All imipenem-resistant P. aeruginosa isolates (Imipenem (10 μg) zone ≤15 mm) were tested for the production of the MBL enzyme. The Mueller–Hinton agar plates were inoculated with 0.5 McFarland bacterial suspension of the test organism. Imipenem (10 μg) and imipenem-EDTA (10/750 μg) disks were placed 30 mm apart from each other. The inhibition zones of the imipenem and imipenem-EDTA disks were compared. An increase in the zone diameter ≥7 mm indicated the presence of metallo-β-lactamase. Plates were incubated at 35 degrees Celsius for 24 hours. The zone of inhibition was compared with each other. P. aeruginosa ATCC 15442 was used as a positive control, and P. aeruginosa PAO-1 was used as a negative control [1, 4].

2.6. DNA Extraction and Polymerase Chain Reaction (PCR)

DNA was extracted using a CinaClone bacterial genomic DNA purification kit (QIAamp DNA mini kit; Qiagen, Hilden, Germany). The concentration of DNA extracted from each sample was measured using a NanoDrop ONE (Thermo Fisher Scientific, Wilmington, DE, USA) and then immediately subjected to PCR. The primers were obtained from CinaClone Biotech Services Private Limited, Tehran (Table 1). The PCR was performed by the conventional method using an Eppendorf thermal cycler under the following conditions: each single reaction mixture (25 μl) contained 4 μl of DNA suspension, 12.5 μL of master mix (10 mM dNTPs, 1 U Taq DNA polymerase, 25 mM MgCl₂, and 2.5 μl of 10× Taq buffer) and 1 μM of each primer (Sigma-Aldrich, Mumbai). The remaining volume was adjusted with PCR grade water with initial denaturation at 95°C for 2 minutes, 32 cycles of 95°C for 25 seconds, annealing temperature at 60°C for 45 seconds, an extension at 72°C for 1 minute, and a final elongation at 72°C for 3 minutes. Agarose gel electrophoresis was performed with agarose, 50X TAE buffer, 6X gel loading buffer, and SYBR® safe DNA gel stain. The size of the DNA band was analyzed using a UV transilluminator and photographed using an AlphaImager mini analysis system (Alpha Innotech-ProteinSimple, San Jose, CA, USA). P. aeruginosa ATCC 15442 was used as a positive control, and P. aeruginosa PAO-1 was used as a negative control.

2.7. Statistical Analysis

Results were analyzed to determine if there was any significant difference between carbapenem susceptibility and nonsusceptibility among individual antibiotics. A nonparametric analysis (i.e., Fisher’s exact test) was used for our data. All analyses were conducted using GraphPad Prism (version 8.0; California USA). The chi-square test was applied to see the significance of two categorical variables. -value <0.05 is considered statistically significant.

3. Results

In the current study, 109 P. aeruginosa were isolated from different clinical samples. According to Table 2, most samples were obtained from 35 urine samples (32.1%), followed by 29 blood samples (26.6%), 19 wound samples (17.4%), 15 sputum samples (13.7%), and 11 body fluid samples (10.1%).

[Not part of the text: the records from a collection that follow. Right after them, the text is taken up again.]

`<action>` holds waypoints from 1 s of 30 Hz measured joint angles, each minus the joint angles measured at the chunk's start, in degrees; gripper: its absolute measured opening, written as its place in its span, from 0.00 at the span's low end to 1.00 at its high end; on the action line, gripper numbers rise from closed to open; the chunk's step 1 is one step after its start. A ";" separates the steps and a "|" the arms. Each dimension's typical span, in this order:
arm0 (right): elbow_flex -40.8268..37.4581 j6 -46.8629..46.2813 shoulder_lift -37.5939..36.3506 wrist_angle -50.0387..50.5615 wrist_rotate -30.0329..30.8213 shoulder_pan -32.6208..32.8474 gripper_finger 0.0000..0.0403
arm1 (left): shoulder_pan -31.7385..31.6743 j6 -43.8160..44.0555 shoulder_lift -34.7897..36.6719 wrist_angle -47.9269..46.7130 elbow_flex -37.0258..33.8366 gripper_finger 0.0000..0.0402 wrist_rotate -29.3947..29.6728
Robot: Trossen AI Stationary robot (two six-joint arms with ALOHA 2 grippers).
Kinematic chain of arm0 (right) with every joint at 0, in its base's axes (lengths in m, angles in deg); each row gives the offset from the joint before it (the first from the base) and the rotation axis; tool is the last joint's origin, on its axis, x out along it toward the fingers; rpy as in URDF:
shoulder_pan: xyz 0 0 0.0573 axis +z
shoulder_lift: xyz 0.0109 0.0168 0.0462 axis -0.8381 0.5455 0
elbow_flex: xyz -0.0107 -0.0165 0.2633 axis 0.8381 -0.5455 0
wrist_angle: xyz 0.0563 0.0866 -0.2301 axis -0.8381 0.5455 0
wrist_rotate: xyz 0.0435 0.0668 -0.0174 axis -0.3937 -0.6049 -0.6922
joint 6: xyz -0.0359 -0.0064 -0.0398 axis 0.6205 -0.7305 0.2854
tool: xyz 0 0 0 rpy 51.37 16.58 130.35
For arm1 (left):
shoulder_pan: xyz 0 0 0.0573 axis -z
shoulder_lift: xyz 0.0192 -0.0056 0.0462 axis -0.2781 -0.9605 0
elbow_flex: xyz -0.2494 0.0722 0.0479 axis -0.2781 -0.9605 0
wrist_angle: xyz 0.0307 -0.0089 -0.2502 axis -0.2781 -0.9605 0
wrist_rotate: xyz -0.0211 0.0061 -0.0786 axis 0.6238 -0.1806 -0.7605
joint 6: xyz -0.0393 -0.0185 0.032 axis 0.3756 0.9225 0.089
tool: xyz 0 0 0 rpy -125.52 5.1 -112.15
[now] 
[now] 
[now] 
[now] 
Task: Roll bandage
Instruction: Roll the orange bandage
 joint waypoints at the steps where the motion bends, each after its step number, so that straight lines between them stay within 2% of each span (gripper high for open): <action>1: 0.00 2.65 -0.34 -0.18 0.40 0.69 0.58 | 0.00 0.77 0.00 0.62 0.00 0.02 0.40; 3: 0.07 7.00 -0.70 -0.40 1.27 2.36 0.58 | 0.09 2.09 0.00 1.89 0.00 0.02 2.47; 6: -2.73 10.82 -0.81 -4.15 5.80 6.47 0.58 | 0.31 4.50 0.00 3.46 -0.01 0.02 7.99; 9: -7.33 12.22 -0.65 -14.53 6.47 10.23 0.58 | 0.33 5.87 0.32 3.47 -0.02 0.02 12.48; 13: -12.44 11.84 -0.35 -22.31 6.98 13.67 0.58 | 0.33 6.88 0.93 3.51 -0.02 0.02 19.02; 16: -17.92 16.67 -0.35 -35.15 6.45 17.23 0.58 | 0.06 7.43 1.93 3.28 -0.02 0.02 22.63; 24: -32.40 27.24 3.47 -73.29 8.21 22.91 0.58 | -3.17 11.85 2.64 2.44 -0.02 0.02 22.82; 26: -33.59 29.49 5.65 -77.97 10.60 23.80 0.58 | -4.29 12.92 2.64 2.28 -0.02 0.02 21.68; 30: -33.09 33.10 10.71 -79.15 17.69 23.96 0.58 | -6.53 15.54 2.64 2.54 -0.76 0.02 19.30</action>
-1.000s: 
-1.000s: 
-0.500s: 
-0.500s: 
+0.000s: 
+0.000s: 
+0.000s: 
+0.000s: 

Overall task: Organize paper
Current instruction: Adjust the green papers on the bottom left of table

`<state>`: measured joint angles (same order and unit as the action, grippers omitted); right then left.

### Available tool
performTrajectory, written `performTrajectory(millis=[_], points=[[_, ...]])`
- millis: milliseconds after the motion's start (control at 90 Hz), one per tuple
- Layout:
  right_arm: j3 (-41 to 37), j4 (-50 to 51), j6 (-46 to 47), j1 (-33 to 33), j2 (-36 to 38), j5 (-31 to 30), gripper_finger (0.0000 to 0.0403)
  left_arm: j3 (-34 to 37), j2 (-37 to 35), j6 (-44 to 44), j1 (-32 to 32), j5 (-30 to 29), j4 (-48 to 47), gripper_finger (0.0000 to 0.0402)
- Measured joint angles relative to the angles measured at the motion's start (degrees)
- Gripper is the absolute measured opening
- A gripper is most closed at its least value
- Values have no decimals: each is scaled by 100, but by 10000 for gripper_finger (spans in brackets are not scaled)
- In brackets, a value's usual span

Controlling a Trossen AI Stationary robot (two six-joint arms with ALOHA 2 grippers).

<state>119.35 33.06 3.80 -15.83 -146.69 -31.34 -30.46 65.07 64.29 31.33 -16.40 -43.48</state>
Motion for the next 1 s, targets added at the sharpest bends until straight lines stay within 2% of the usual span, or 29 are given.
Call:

3.1. Antibiotic Susceptibility Test

According to Figure 1, P. aeruginosa isolates show the highest resistance to cefoxitin (91.7%), ciprofloxacin (81.6%), gentamicin (75.2%), and ceftriaxone (50.4%). Also, among the 109 clinical isolates of P. aeruginosa, 32 (29.35%) were MDR, 14 (12.8%) were XDR, and 9 (8.2%) were PDR.

3.2. Prevalence of Biofilm-Forming Isolates

Out of the 109 isolates shown in Table 3, 17 isolates (15.5%) produced a strong biofilm, 41 (37.6%) produced a moderate biofilm, and 11 isolates (10.1%) produced a weak biofilm. The remaining 40 isolates (36.6%) did not have any biofilm.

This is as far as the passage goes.